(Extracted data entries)
Content starts

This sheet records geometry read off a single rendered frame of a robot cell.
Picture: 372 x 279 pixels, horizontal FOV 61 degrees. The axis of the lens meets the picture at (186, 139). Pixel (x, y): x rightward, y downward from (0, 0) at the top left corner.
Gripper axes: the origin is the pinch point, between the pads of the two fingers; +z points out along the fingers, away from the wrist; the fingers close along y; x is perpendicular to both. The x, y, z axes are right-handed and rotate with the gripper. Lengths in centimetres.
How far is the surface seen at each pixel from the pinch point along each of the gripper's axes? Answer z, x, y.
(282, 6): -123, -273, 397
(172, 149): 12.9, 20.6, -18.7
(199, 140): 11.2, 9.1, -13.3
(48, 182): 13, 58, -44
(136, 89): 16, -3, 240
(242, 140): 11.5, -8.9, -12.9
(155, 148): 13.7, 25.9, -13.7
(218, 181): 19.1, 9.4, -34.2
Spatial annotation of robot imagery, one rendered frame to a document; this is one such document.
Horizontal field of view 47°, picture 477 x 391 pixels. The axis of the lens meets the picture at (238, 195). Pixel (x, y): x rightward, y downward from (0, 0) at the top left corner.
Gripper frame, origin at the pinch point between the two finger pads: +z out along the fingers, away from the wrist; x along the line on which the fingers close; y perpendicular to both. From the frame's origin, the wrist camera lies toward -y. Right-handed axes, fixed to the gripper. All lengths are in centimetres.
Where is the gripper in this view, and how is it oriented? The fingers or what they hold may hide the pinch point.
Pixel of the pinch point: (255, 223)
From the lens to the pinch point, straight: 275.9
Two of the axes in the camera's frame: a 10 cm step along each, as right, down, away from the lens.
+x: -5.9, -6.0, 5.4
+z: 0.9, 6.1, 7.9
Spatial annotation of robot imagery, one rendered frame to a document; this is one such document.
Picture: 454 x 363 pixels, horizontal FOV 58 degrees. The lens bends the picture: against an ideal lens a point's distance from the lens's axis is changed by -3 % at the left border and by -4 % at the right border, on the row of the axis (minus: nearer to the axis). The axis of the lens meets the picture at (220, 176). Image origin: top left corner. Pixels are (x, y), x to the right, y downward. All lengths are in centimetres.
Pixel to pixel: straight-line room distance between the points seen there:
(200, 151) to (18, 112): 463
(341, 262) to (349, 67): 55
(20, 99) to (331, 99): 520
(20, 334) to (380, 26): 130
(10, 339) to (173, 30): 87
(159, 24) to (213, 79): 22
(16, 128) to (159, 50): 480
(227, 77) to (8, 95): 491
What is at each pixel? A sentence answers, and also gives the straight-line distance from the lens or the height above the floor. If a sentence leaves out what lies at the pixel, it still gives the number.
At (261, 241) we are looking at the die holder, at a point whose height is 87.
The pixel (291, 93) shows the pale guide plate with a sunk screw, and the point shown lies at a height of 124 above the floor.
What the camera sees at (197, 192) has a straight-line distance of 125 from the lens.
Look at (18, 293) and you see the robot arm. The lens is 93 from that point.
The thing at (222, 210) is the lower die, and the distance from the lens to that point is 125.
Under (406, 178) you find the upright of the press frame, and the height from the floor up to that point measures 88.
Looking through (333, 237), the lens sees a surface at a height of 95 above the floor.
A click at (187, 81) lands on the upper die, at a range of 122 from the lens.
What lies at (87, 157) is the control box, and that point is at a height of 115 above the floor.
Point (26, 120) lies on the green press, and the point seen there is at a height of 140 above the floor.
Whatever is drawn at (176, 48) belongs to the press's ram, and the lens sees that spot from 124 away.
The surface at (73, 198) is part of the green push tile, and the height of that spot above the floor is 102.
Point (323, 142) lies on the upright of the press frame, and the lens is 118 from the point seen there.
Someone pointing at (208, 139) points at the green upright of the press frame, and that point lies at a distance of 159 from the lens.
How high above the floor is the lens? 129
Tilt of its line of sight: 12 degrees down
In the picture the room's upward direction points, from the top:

Content ends

Both the first line of the data above and the line with "0.9, 6.1, 7.9" must be included; please return exactly those lines and the ones between them.

This sheet records geometry read off a single rendered frame of a robot cell.
Picture: 372 x 279 pixels, horizontal FOV 61 degrees. The axis of the lens meets the picture at (186, 139). Pixel (x, y): x rightward, y downward from (0, 0) at the top left corner.
Gripper axes: the origin is the pinch point, between the pads of the two fingers; +z points out along the fingers, away from the wrist; the fingers close along y; x is perpendicular to both. The x, y, z axes are right-handed and rotate with the gripper. Lengths in centimetres.
How far is the surface seen at each pixel from the pinch point along each of the gripper's axes? Answer z, x, y.
(282, 6): -123, -273, 397
(172, 149): 12.9, 20.6, -18.7
(199, 140): 11.2, 9.1, -13.3
(48, 182): 13, 58, -44
(136, 89): 16, -3, 240
(242, 140): 11.5, -8.9, -12.9
(155, 148): 13.7, 25.9, -13.7
(218, 181): 19.1, 9.4, -34.2
Spatial annotation of robot imagery, one rendered frame to a document; this is one such document.
Horizontal field of view 47°, picture 477 x 391 pixels. The axis of the lens meets the picture at (238, 195). Pixel (x, y): x rightward, y downward from (0, 0) at the top left corner.
Gripper frame, origin at the pinch point between the two finger pads: +z out along the fingers, away from the wrist; x along the line on which the fingers close; y perpendicular to both. From the frame's origin, the wrist camera lies toward -y. Right-handed axes, fixed to the gripper. All lengths are in centimetres.
Where is the gripper in this view, and how is it oriented? The fingers or what they hold may hide the pinch point.
Pixel of the pinch point: (255, 223)
From the lens to the pinch point, straight: 275.9
Two of the axes in the camera's frame: a 10 cm step along each, as right, down, away from the lens.
+x: -5.9, -6.0, 5.4
+z: 0.9, 6.1, 7.9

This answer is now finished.